If you haven't modified the photos or their metadata using an external application (such as Adobe Bridge), then choose Overwrite, which will write the settings from the LR catalog into the photo files. LR has never gotten Metadata Status completely correct, and it not infrequently gives spurious warnings about conflicts.
 
If you haven't modified the photos or their metadata using an external application (such as Adobe Bridge), then choose Overwrite, which will write the settings from the LR catalog into the photo files. LR has never gotten Metadata Status completely correct, and it not infrequently gives spurious warnings about conflicts.
What John said.

I have had the same experience as the OP, multiple times.

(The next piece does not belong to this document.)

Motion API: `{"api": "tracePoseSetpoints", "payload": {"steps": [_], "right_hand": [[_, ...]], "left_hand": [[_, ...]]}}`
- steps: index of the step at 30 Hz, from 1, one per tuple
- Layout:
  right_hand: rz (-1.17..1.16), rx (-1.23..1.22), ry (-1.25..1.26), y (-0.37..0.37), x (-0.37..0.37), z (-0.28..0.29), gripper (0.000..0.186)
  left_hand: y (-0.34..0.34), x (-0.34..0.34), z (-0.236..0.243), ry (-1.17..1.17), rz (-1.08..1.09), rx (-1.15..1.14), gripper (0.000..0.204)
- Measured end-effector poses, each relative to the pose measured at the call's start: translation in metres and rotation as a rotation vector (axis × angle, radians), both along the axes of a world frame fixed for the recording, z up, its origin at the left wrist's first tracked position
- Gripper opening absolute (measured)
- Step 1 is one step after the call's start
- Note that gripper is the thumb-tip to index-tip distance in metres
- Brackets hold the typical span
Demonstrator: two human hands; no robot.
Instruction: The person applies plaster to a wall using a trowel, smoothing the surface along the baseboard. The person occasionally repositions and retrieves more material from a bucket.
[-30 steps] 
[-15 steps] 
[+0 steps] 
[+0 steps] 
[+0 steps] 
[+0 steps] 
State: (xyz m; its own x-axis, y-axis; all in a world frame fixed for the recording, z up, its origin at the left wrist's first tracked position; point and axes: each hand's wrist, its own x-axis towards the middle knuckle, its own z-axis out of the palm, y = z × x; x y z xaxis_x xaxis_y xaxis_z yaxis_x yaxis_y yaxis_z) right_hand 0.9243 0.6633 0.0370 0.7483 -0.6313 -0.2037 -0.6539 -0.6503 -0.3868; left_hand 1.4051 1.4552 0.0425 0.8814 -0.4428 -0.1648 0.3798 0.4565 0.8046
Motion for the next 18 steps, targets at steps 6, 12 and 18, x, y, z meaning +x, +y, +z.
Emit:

And each time it was impossible that another application could have modified the metadata, since once I import a photo into LR, I never touch that file again with EXIFTool (actually EXIFToolGUI), as an example.
 
If you do not touch your image file managed by Lightroom by an external editor, you in theory should never see this message. However if you have a system backup app or any other non photo editor app that will open the image file for reading, then you can still get this message.

In the long run, the message is irrelevant. All of your metadata that you will use is ALWAYS going to come from the metadata stored in the Lightroom Classic catalog file. As long as you keep the catalog metadata up to date, you should never worry about the message.

This message is so unimportant that when Adobe developed Lightroom for the cloud it is never an issue.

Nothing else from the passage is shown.